Para viabilizar qualquer transformação, no entanto, uma nova esquerda será tão imprescindível quanto uma nova direita. São necessários adversários qualificados e altamente respeitáveis para se elevar as discussões públicas. A boa notícia é que essa nova esquerda também surgiu. Não é nenhuma ala do PT, tampouco o próprio PSOL. Na Rede de Marina Silva talvez esteja o seu maior potencial. O partido é menos anacrônico do que seus pares ideológicos. Parece disposto a alguns consensos, é mais aberto à realidade e tem fôlego eleitoral. A legenda já teve apoio até de liberais, veja só. Mas o tempo é quem dirá se ela será capaz de superar velhos vícios e ter um olhar mais lúcido sobre o século XXI, discutindo sustentabilidade sem ameaçar a livre-iniciativa e um regime de liberdades. É preferível acreditar que sim. No Rio, um vereador ligado à Rede foi o único que votou contra um projeto que previa multa a motoristas do aplicativo Uber. No ano passado, Marina Silva, apesar de ex-petista, tinha a humildade de reconhecer os esforços empreendidos pelo governo FHC em prol da estabilidade, alertava sobre a preocupação em manter o tripé econômico e defendia a autonomia do Banco Central. São bons sinais.

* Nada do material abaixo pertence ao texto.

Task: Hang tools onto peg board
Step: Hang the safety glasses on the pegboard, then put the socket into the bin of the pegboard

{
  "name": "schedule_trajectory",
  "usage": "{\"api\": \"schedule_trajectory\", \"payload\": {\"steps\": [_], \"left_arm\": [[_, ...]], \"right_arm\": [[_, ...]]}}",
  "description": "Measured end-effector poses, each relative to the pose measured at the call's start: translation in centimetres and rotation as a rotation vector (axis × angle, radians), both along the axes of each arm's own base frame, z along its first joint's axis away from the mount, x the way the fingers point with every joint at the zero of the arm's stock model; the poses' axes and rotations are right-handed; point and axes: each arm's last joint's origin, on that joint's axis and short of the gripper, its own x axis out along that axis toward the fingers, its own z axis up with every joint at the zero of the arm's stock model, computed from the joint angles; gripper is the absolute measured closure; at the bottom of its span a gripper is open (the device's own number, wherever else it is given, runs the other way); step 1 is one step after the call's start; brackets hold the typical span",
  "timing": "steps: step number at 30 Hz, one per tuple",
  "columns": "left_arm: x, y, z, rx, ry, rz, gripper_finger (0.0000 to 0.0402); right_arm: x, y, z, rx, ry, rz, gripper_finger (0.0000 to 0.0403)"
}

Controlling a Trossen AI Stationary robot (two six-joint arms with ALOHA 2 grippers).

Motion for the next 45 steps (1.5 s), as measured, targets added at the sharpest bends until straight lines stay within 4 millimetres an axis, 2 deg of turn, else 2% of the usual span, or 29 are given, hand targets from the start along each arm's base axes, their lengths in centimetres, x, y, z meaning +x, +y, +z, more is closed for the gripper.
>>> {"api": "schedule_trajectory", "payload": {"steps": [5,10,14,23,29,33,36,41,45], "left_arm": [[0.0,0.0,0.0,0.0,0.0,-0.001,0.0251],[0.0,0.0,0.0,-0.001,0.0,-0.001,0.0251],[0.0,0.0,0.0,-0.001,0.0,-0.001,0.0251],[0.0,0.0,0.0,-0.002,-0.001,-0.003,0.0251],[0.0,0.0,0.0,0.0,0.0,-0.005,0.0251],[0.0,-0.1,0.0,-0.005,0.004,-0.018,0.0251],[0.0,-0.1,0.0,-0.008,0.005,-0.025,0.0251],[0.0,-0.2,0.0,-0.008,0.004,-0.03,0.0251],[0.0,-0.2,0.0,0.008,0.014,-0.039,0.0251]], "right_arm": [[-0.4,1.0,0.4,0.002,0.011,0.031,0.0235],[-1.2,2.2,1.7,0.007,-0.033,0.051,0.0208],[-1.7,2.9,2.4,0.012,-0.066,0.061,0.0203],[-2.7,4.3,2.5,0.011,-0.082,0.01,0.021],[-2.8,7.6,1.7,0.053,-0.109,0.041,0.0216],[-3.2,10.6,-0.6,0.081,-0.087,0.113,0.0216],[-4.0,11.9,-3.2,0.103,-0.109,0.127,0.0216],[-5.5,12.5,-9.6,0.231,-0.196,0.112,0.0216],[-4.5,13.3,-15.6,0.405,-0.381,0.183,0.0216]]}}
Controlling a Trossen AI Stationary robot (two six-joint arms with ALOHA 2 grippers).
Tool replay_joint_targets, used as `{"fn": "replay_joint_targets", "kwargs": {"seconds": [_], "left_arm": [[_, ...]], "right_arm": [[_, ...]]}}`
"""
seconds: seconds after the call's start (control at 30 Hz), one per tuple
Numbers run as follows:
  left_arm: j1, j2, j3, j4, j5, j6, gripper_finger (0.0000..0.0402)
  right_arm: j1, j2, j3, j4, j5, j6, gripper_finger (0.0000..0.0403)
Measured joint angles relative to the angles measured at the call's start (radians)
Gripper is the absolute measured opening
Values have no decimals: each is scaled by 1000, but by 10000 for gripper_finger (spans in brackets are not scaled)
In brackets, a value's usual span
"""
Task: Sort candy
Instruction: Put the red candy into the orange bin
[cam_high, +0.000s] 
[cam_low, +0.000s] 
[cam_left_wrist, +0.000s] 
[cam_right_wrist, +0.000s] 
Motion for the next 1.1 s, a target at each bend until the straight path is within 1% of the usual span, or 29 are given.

Os caminhos não são simples e nem mesmo poderiam ser. Ironicamente, o imprevisível é a única certeza do que vem pela frente. As opções estão postas à mesa. Os seis períodos republicanos somam 126 anos de história, sete constituições, democracias cambaleantes e sucessivas histórias de restrições à liberdade. Em três palavras, um retumbante fracasso. Entregues a escrever seus próprios destinos, as repúblicas do Brasil revelaram impotência em promover a felicidade do país, como assustadoramente previu Visconde de Ouro Preto após a proclamação de 1889. Seja qual for o futuro, caberá resgatar os ensinamentos de Montesquieu. Ele advogava que a República repousa na virtude dos homens. Sem homens suficientemente virtuosos para erguer o sistema de amanhã, o país seguirá condenado a repetir o passado. Que mate a Sexta República quem for digno de somar, não dividir. Não é desejável que qualquer morte se traduza em uma ruptura violenta, que deixe cicatrizes físicas ou morais. Já aprendemos a lição. Uma ruptura desejável é somente aquela feita com paz, consenso, e que seja gerada para romper com as mais abjetas práticas da política que vemos por aí – o que a tornará bem mais difícil do que qualquer outra, diga-se de passagem. Passa pelo judiciário, pelo Ministério Público. Por novas gerações que tiveram suas formações influenciadas por escândalos de corrupção e não ambicionam se tornar parte do sistema. Alguns nomes já despontam e ameaçam figuras antes consideradas inatingíveis. O Brasil está mudando? Ainda vai mudar muito mais. Tudo porque um país que é menos do que poderia ser condena seu povo ao mesmo destino. Quem impedirá que isso aconteça? Todos nós.